• Task objective: Below are the entries; give again exactly the lines from the one mentioning "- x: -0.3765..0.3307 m" through the one mentioning "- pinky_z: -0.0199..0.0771", inclusive.

^^^^^^^^^^^^^^^^

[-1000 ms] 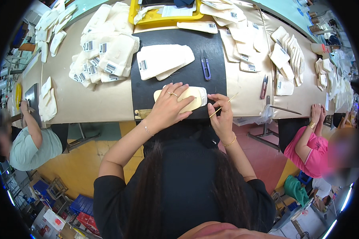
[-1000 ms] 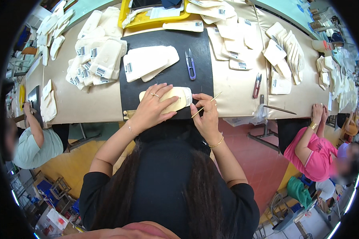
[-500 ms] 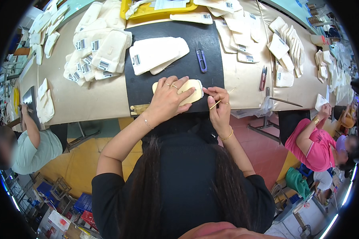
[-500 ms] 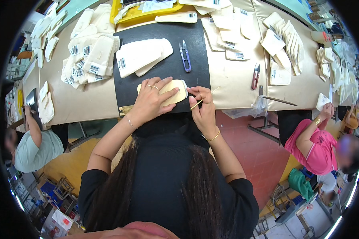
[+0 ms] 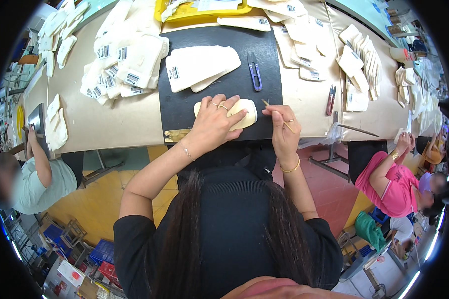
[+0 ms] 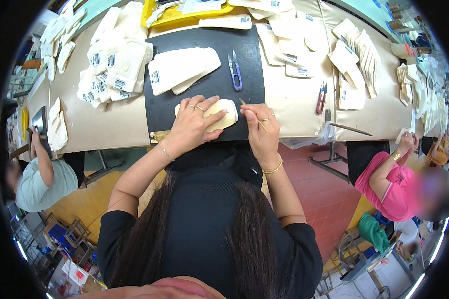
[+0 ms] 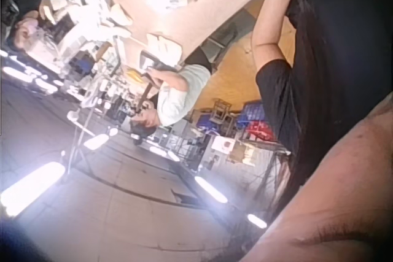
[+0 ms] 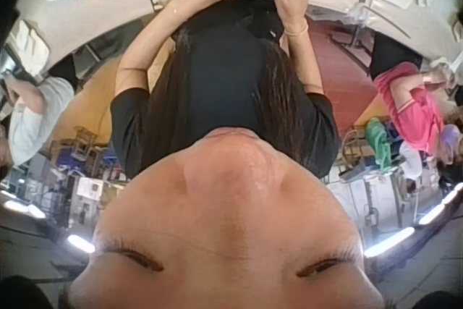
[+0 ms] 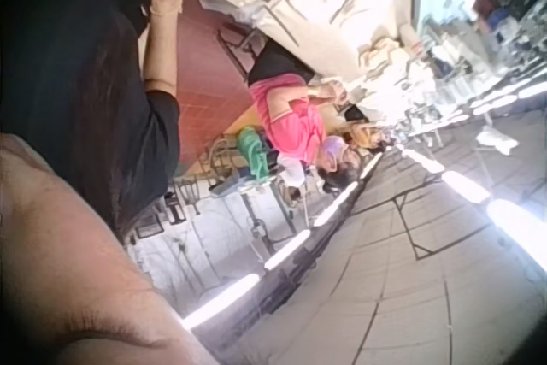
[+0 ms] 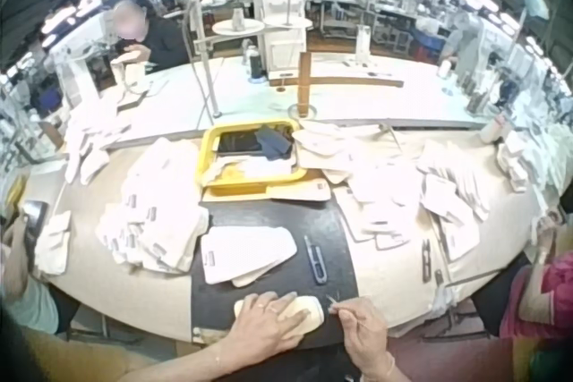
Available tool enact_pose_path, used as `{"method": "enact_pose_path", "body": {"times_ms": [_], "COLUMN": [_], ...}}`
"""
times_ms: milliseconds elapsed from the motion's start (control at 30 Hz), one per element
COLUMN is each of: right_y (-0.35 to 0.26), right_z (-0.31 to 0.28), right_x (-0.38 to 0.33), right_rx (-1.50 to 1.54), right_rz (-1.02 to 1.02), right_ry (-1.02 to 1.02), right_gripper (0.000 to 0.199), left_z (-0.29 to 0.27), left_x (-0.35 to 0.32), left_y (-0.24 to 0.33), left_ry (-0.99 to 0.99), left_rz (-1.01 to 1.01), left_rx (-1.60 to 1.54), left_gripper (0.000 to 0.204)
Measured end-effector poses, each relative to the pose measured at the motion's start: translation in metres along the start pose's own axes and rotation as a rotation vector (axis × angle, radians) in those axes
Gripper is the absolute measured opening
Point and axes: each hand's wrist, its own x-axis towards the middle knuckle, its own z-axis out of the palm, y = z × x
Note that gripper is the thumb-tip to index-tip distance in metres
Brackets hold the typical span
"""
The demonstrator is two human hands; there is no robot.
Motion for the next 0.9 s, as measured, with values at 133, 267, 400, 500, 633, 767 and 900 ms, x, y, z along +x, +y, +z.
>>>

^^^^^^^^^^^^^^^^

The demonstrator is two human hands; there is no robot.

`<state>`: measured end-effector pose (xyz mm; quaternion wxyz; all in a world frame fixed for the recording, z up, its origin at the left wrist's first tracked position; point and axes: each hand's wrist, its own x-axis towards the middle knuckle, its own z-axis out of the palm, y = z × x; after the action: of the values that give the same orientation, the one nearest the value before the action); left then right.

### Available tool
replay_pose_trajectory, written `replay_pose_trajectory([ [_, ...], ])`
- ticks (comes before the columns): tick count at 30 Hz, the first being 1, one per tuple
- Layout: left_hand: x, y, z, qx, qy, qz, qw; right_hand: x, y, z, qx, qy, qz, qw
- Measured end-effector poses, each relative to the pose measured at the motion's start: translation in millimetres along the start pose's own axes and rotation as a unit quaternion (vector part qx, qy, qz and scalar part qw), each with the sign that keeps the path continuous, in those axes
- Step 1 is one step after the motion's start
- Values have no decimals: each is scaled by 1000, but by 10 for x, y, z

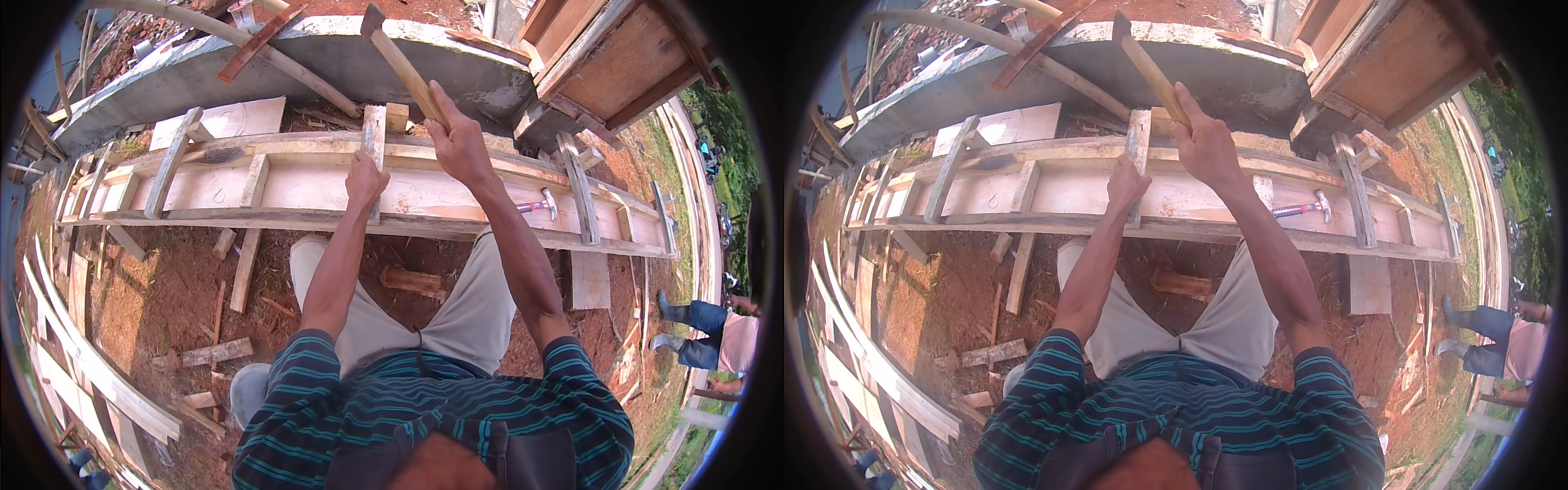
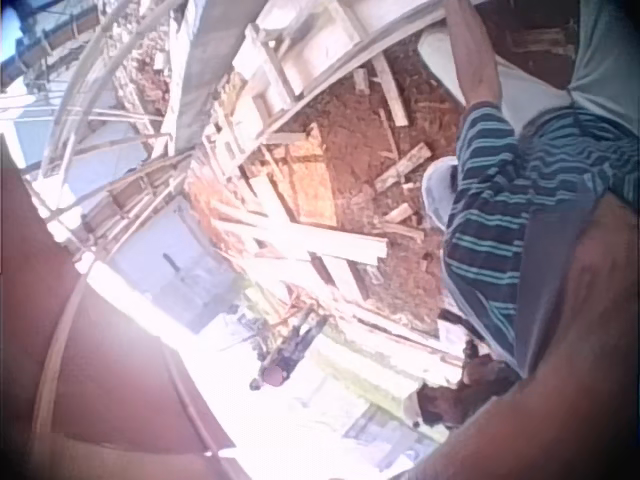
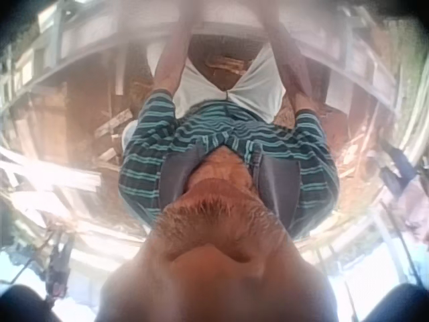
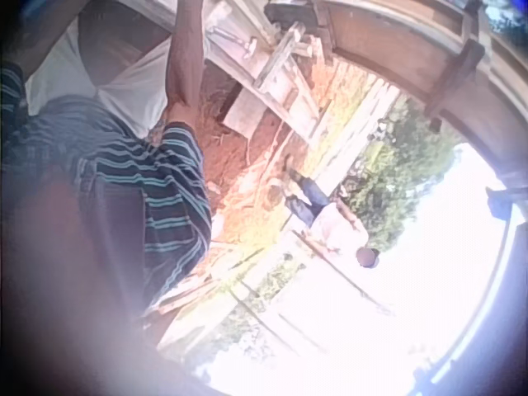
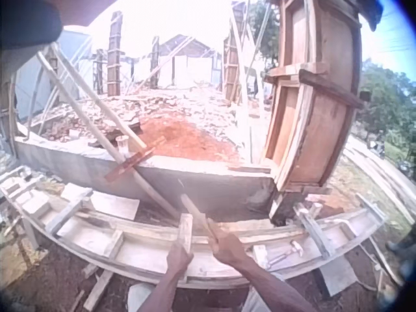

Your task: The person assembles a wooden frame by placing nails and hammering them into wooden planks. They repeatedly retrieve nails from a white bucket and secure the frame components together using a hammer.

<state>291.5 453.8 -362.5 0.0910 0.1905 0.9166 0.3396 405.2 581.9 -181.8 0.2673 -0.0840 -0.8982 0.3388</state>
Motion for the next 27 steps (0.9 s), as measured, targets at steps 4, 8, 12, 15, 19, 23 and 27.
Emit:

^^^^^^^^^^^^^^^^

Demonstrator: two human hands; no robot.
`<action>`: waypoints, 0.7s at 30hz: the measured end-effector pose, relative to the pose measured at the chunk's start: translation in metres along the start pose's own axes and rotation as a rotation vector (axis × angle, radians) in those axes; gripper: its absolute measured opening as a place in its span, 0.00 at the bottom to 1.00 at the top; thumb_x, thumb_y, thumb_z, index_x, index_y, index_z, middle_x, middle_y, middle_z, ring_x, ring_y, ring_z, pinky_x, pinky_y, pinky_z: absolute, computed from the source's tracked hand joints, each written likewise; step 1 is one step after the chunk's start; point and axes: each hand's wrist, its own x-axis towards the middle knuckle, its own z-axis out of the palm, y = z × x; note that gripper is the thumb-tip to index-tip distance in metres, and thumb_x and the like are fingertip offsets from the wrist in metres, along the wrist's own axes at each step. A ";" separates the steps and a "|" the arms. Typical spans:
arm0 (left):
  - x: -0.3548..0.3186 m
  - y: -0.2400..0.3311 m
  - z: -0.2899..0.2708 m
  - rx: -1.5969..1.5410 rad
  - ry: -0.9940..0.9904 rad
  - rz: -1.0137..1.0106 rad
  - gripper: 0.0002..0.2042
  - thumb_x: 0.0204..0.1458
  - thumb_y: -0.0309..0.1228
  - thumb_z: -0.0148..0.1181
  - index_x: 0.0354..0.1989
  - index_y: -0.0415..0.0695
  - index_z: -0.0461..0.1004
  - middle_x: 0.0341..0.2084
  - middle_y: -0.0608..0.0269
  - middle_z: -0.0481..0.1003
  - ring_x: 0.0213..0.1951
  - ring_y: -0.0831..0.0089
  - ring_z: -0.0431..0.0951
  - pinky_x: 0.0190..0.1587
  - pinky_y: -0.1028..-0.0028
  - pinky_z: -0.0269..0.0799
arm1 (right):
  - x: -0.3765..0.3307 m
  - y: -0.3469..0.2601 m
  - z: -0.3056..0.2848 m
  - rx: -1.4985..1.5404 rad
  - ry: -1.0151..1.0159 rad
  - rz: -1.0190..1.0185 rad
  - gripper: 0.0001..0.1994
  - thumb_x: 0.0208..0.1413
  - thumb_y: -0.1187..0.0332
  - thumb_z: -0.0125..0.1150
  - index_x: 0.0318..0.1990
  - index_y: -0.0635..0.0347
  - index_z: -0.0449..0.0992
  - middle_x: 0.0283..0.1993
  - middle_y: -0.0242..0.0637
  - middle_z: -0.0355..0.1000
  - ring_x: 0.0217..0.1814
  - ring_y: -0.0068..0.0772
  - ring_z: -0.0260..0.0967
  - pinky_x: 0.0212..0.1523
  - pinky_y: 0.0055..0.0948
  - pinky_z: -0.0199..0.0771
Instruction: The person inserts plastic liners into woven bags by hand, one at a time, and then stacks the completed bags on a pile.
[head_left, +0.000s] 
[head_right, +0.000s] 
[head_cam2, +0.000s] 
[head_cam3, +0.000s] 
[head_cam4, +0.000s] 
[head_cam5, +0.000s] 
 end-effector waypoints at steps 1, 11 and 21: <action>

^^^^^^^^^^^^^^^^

• Reply to the exercise:
  - x: -0.3765..0.3307 m
  - y: -0.3469..0.2601 m
  - z: -0.3056..0.2848 m
  - rx: -1.4985..1.5404 rad
  - ry: -1.0151..1.0159 rad
  - rz: -1.0190..1.0185 rad
  - gripper: 0.0001..0.1994
  - thumb_x: 0.0208..0.1413
  - thumb_y: -0.1187..0.0332
  - thumb_z: -0.0125..0.1150
  - index_x: 0.0318..0.1990
  - index_y: -0.0635..0.0347
  - index_z: -0.0449..0.0992
  - middle_x: 0.0283..0.1993
  - middle_y: -0.0242..0.0637
  - middle_z: -0.0355..0.1000
  - ring_x: 0.0217..0.1814
  - ring_y: -0.0068..0.0772
  - ring_z: -0.0260..0.0967
  - pinky_x: 0.0212..0.1523
  - pinky_y: 0.0055..0.0948
  - pinky_z: -0.0199..0.0771

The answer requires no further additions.